Directions for this task: Copy each line below in which the word "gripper" occurs.
====
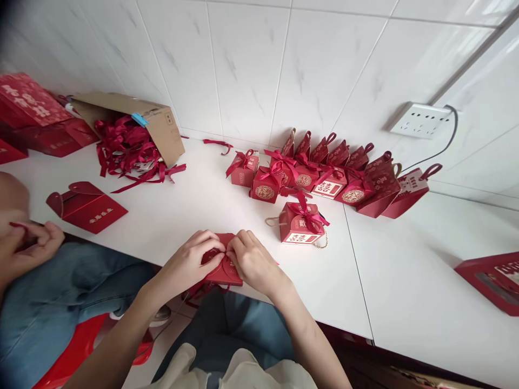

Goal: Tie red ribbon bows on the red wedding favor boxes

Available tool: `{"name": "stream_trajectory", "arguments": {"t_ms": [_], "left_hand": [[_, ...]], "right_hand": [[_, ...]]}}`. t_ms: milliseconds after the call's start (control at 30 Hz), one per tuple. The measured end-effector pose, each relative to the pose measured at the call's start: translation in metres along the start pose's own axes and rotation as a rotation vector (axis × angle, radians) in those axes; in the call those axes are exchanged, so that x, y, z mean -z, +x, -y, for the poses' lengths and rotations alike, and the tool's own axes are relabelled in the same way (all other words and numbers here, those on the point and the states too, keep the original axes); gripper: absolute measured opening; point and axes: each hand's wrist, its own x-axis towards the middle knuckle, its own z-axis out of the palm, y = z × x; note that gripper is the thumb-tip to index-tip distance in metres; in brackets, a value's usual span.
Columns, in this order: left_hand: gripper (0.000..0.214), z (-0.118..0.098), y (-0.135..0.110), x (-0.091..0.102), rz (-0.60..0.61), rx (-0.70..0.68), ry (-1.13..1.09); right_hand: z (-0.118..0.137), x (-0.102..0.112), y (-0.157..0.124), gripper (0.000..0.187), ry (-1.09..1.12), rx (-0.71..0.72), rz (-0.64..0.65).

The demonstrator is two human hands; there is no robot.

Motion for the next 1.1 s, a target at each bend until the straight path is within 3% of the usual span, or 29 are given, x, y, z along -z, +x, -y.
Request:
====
Expected answer:
Available tool: `{"name": "stream_trajectory", "arguments": {"t_ms": [_], "left_hand": [[_, ...]], "right_hand": [[_, ...]]}}`. t_ms: milliseconds after the call's start (control at 30 Hz), one per tuple. The measured end-effector pose, each relative to the pose measured at the call's start: translation in metres along the start pose's own axes and rotation as a rotation vector (axis × angle, radians) in those axes; in the call those axes are exchanged, so that x, y, z mean -z, +x, -y, for the poses' lengths and rotations alike, and the tool's own axes are relabelled in the same way (all other words and numbers here, those on the point and the states too, keep the original axes); gripper: absolute measured opening; point and axes: each hand's wrist, its own x-axis towards the middle knuckle, its own z-axis out of the palm, y = z × x; note that gripper is the thumb-tip to index-tip distance in metres; in brackets, a value's usual span.
Columns, in this order: left_hand: gripper (0.000..0.214), z (-0.118..0.098), y (-0.135..0.110), x (-0.091..0.102), rz (-0.60..0.61), rx (-0.70..0.68), ry (-1.13..1.09); right_hand: z (-0.118..0.137), x (-0.102..0.112), y (-0.157..0.124), gripper (0.000..0.187), ry (-1.09..1.12), rx (-0.71..0.72), rz (-0.64..0.65).

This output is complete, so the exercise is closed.